FMS-like tyrosine kinase 3 (FLT3) enzyme overexpression and mutations are the most common molecular abnormalities associated with acute myeloid leukemia (AML). In addition, recent studies investigated the role of tropomyosin receptor kinase A (TrKA) enzyme fusions in promoting AML growth and survival. Based on these premises, targeting both kinases using dual inhibitors would constitute a promising therapeutic approach to target resistant AML. Guided by ligand-based design and structure simplification of the FLT3 inhibitor, quizartinib, we developed a benzimidazole-based small molecule, 4ACP, that exhibited nanomolar activity against wild-type FLT3, FLT3-Internal tandem duplications (FLT3-ITD), and FLT3-D835Y (FLT3-TKD) mutation (IC₅₀ = 43.8, 97.2, and 92.5 nM respectively). Additionally, 4ACP demonstrated potent activity against colon cancer KM12 cell line (IC₅₀ = 358 nM) and subsequent mechanistic deconvolution identified TrKA enzyme as a second plausible target (IC₅₀ = 23.6 nM) for our compound. 4ACP manifested preferential antiproliferative activity against FLT3-ITD positive AML cell lines (MV4-11 IC₅₀ = 38.8 ± 10.7 nM and MOLM-13 IC₅₀ = 54.9 ± 4.1 nM), while lacking activity against FLT3-ITD negative AML cell lines. Western blot analysis confirmed 4ACP ability to downregulate ERK1/2 and mTOR signaling downstream of FLT3-ITD in AML cells. Furthermore, 4ACP prompted apoptotic and necrotic cell death and G0/G1 cell cycle arrest as indicated by cell cycle analysis.
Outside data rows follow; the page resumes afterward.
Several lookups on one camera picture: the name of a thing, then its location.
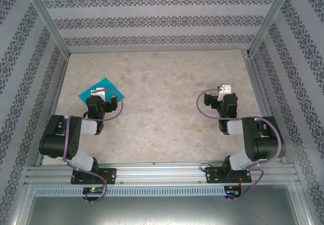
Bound teal paper sheet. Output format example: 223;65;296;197
78;77;126;108

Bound grey sheet metal tray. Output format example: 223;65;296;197
14;184;313;225

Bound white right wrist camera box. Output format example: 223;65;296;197
217;84;232;101

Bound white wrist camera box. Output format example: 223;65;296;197
90;87;105;100
217;84;232;101

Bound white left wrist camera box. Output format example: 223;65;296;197
90;87;105;100

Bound aluminium side rail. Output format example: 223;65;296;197
35;55;69;166
241;50;288;164

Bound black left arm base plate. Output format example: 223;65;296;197
71;168;117;185

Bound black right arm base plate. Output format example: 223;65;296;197
205;166;252;184

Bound aluminium mounting rail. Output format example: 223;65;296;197
24;160;298;185

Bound slotted grey cable duct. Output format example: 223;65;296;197
34;186;226;197

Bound aluminium frame post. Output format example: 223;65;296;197
248;0;296;56
21;0;71;56
4ACP did not show cytotoxic effects on normal BNL and H9c2 cells and demonstrated decreased activity against c-Kit enzyme, hence, indicating lower probability of synthetic lethal toxicity and a relatively safer profile. In light of these data, 4ACP represents a novel FLT3/TrKA dual kinase inhibitor for targeted therapy of AML.

FMS 样酪氨酸激酶 3 (FLT3) 酶过表达和突变是与急性髓性白血病 (AML) 相关的最常见的分子异常。此外，最近的研究调查了原肌球蛋白受体激酶 A (TrKA) 酶融合在促进 AML 生长和存活中的作用。基于这些前提，使用双重抑制剂靶向两种激酶将构成靶向耐药性 AML 的有希望的治疗方法。在 FLT3 抑制剂 quizartinib 的基于配体的设计和结构简化的指导下，我们开发了一种基于苯并咪唑的小分子4ACP ，它对野生型 FLT3、FLT3-内部串联重复 (FLT3-ITD) 和 FLT3 表现出纳摩尔活性-D835Y (FLT3-TKD) 突变 (IC ₅₀ = 43.8、97.2 和 92.5 nM）。此外，4ACP表现出对结肠癌 KM12 细胞系的有效活性 (IC ₅₀  = 358 nM)，随后的机械去卷积将 TrKA 酶鉴定 为我们化合物的第二个可能的靶标 (IC _{50 = 23.6 nM)。}4ACP表现出对 FLT3-ITD 阳性 AML 细胞系的优先抗增殖活性（MV4-11 IC ₅₀  = 38.8 ± 10.7 nM 和 MOLM-13 IC ₅₀  = 54.9 ± 4.1 nM），而对 FLT3-ITD 阴性 AML 细胞系缺乏活性。蛋白质印迹分析证实4ACP能够下调 AML 细胞中 FLT3-ITD 下游的 ERK1/2 和 mTOR 信号传导。此外，4ACP如细胞周期分析所示，促使细胞凋亡和坏死细胞死亡和 G0/G1 细胞周期停滞。

4ACP未显示对正常 BNL 和 H9c2 细胞的细胞毒性作用，并且显示出对 c-Kit 酶的活性降低，因此表明合成致死毒性的可能性较低且相对安全。鉴于这些数据，4ACP代表了一种用于 AML 靶向治疗的新型 FLT3/TrKA 双激酶抑制剂。